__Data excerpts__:
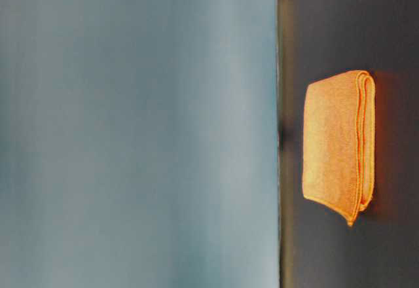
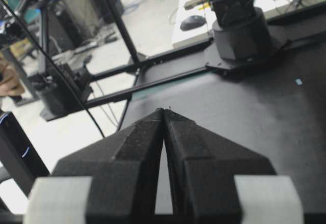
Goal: Push an orange cloth with the left arm to wipe the desk.
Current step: 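Move the left gripper over the left edge of the orange cloth, then lower the left gripper onto the cloth and press it down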
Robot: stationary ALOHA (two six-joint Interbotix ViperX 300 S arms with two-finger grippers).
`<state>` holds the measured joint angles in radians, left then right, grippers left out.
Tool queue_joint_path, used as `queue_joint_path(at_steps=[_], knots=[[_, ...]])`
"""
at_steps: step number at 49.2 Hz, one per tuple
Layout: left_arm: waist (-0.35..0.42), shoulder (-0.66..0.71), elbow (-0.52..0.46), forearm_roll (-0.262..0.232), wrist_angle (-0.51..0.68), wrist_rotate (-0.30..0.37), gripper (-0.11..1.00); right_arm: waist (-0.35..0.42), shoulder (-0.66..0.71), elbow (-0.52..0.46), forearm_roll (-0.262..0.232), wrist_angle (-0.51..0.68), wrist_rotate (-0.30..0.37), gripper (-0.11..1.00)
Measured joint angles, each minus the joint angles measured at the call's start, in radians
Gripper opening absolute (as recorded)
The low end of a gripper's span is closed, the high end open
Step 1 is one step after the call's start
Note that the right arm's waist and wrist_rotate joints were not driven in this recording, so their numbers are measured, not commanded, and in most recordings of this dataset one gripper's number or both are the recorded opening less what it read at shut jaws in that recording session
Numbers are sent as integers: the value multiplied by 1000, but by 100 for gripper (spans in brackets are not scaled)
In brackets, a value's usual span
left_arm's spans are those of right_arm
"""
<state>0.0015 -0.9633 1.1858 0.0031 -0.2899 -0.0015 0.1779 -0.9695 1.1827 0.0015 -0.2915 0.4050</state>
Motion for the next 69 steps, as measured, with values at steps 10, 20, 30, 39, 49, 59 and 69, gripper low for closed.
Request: queue_joint_path(at_steps=[10,20,30,39,49,59,69], knots=[[74,120,-41,35,-3,9,0,0,0,-2,2,32,0,0],[152,291,-72,37,-74,14,0,-2,-9,0,0,57,-2,0],[272,497,-110,38,-267,12,0,0,-21,14,2,57,-2,0],[316,723,-181,37,-374,14,11,0,-29,21,0,57,0,0],[342,946,-308,38,-385,-2,65,0,-35,28,0,58,-2,0],[350,1124,-428,38,-391,-2,83,0,-48,43,0,58,0,0],[388,1215,-482,38,-408,-21,77,0,-72,57,0,58,0,0]])
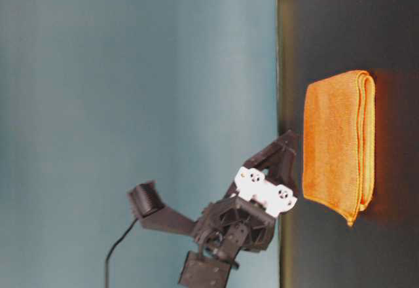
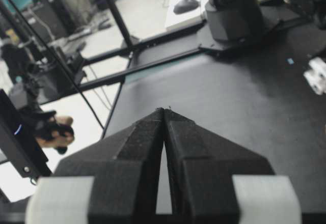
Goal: Push an orange cloth with the left arm to wipe the desk.
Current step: 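Lower the left gripper onto the cloth and press it down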
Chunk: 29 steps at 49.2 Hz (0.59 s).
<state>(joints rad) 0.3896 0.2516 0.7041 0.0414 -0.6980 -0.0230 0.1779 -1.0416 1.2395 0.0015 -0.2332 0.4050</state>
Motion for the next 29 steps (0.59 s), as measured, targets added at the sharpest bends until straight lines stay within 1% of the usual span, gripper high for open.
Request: queue_joint_path(at_steps=[5,15,29], knots=[[12,34,-11,0,-5,-28,77,-2,-11,5,0,0,0,0],[12,101,-20,0,-3,-80,77,0,-23,12,0,0,-2,0],[12,115,-11,0,8,-92,77,0,-28,12,0,0,0,0]])
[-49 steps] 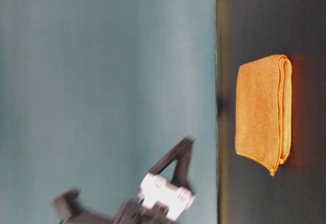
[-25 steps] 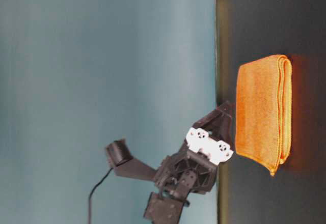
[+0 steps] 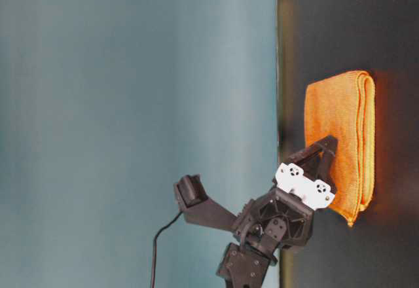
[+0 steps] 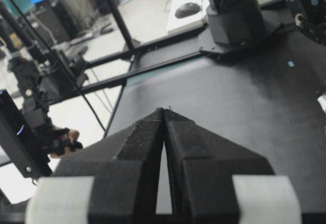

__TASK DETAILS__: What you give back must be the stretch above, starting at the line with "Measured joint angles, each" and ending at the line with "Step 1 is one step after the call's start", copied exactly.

__ANSWER BOX__:
Measured joint angles, each minus the joint angles measured at the call's start, in radians
Gripper opening absolute (as recorded)
The low end of a gripper's span is closed, the high end open
Step 1 is one step after the call's start

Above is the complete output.